单选题
Power of Words
Words are living things, the very bodies in which ideas and emotions become materialized. Once an idea or an emotion has been put into words, it acquires infinitely more strength and persuasiveness than it possessed before. It is now a thing more than can be spoken and heard and visualized in imagination. By the power of the word, to an extraordinary extent, we can influence what happens to our lives.
There is a famous old story about an optimist and a pessimist. A half-tumbler of water was placed before them for their inspection, and they were asked to describe what they saw.
"I see," said the optimist cheerfully, "a glass that is half full." "I see," said the pessimist with a heavy sigh, "a glass that is half empty."
There could hardly be a better example of the power of words, and of how word-choice can come to colour our whole mood and outlook. "Full" is a grand word, but "empty" is a lean, lonely word. If we say often enough how full things are, we grow more and more into a fullness of our own. If we say often enough how empty things are, we can make our life-adventure an emptiness indeed.
It happens to everyone of us that we encounter in this life a variety of trials, troubles, disappointments and frustrations. It also happens to everyone of us that we encounter happinesses, rewards, and unexpected blessings. What balance we strike—whether we build on the blessings, and progress into an ever-increase of the good things on the positive side, or whether we magnify the miseries until our life sinks to what an old nurse of mine used to call a "depressingness" on the negative side—this issue can depend to a surprising extent on what spirits we create with words.
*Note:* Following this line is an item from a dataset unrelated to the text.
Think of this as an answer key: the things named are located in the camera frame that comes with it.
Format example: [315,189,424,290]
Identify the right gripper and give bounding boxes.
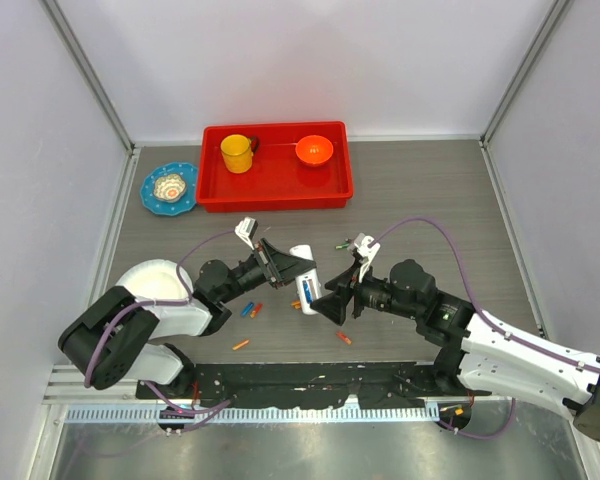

How often do we speak of the "agony" of some small discomfort like a cut finger or a pinching pair of shoes? How often do we say, when we are a bit tired at the end of a hard day, that we are "pretty nearly dead"? By the thousands we speak poison-words, doom-words, failure-words; and every time we do so we conjure each depressing idea a little farther into life. "It makes me sick," we say, and in that instant a little ghost of sickness is conjured into being to companion us. "Everything always happens to me." The words come easily. We think they drift away and are gone. But they are not. We have built a little ghost of bitterness to live with. And presently, little by little, the joy has gone out of our world, and now all we can see when we look at the half-full water glass is that it is half empty.
The dictionary is abundant in sunny words, healthy words, happy words, words to utter the good. There is plenty of good to be uttered, certainly. There has been a lot of causes for rejoicing in the lives of you and me. It is not suggested that we should never utter a syllable about the dark side of events. Of course not. But in building an attitude that has a healthiness and constructiveness about it, what kinds of words should we advise ourselves to use? It is simply a psychological fact that we can do immense good to ourselves, and can avoid a great deal of self-poisoning, just by taking a bit of care about what words we use. Out of words, in a very real sense, we build the picture of life that becomes our reality. By words we create the "powers", dark or smiling, that company and rule us.